Thermal analysis of solar receiver pipes with superheated steam

Direct steam generation (DSG) process in the absorber tubes of parabolic-trough solar collectors is experiencing an important development in the last decade. This concentrated solar technology can be used in solar fields for electricity production or industrial-process heat supply. The modeling and simulation of the DSG process in the parabolic-troughs are essential for the detailed design of the collector field. One of the critical aspects that should be identified is which process conditions may cause an overheating of the absorber tubes.A Computational Fluid Dynamics (CFD) model has been developed to calculate the temperature profile in the wall of absorber tubes of parabolic-trough solar collectors using steam as heat-transfer fluid. Steam presents lower thermal conductivity than water or other typical liquid heat-transfer fluids used in parabolic troughs. Therefore, for similar process conditions, the thermal stress in the absorber tubes is higher when the fluid is steam. The Finite Volume Method (FVM) package FLUENT is used to implement the model and to perform the investigation. This article summarizes the model used and a comparison of simulation results and measurements taken at a DSG solar test facility located at the Plataforma Solar de Almería, Spain.

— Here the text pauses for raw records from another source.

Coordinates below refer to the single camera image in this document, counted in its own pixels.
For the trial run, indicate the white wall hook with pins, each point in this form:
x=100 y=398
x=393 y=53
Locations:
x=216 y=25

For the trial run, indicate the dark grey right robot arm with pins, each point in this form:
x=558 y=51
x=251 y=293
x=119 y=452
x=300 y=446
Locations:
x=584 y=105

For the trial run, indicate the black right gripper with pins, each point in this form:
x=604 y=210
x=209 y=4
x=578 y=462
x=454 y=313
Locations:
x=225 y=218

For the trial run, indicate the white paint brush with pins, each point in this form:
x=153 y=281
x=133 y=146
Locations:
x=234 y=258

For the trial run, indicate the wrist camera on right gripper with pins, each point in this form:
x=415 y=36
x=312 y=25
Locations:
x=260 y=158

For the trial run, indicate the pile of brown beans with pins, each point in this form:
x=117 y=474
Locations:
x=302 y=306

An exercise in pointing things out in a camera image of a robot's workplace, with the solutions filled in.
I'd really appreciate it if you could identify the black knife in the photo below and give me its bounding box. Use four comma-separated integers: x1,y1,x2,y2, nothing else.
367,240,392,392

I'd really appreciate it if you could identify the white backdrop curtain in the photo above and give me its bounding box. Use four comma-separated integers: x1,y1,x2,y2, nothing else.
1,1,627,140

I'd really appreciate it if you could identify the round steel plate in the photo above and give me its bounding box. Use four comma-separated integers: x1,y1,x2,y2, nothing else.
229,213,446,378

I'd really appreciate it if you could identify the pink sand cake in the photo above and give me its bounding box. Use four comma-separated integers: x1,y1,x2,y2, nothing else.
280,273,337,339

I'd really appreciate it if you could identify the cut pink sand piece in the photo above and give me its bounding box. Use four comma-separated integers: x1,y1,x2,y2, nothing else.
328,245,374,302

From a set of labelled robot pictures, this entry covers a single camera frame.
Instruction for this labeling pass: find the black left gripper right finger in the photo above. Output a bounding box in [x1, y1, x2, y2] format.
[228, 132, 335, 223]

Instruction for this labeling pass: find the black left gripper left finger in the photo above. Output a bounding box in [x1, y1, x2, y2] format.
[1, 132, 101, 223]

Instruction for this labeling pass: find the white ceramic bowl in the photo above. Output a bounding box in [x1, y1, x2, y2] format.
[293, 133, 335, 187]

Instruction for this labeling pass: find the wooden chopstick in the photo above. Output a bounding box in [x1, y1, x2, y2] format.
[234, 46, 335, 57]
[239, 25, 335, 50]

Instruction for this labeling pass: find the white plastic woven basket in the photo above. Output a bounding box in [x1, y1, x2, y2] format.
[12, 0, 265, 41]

► Direct steam generation in concentrating solar systems is one of the new promising technologies for solar power plants.
► Absorber pipes receive non-homogeneous heat flux.
► Non-homogeneous heat flux could produce critical thermal gradients in the receiver pipes, specially with superheated steam.
► CFD analysis helps to predict the pipes behavior with different working conditions.
► Simulation results have been validated with experimental data.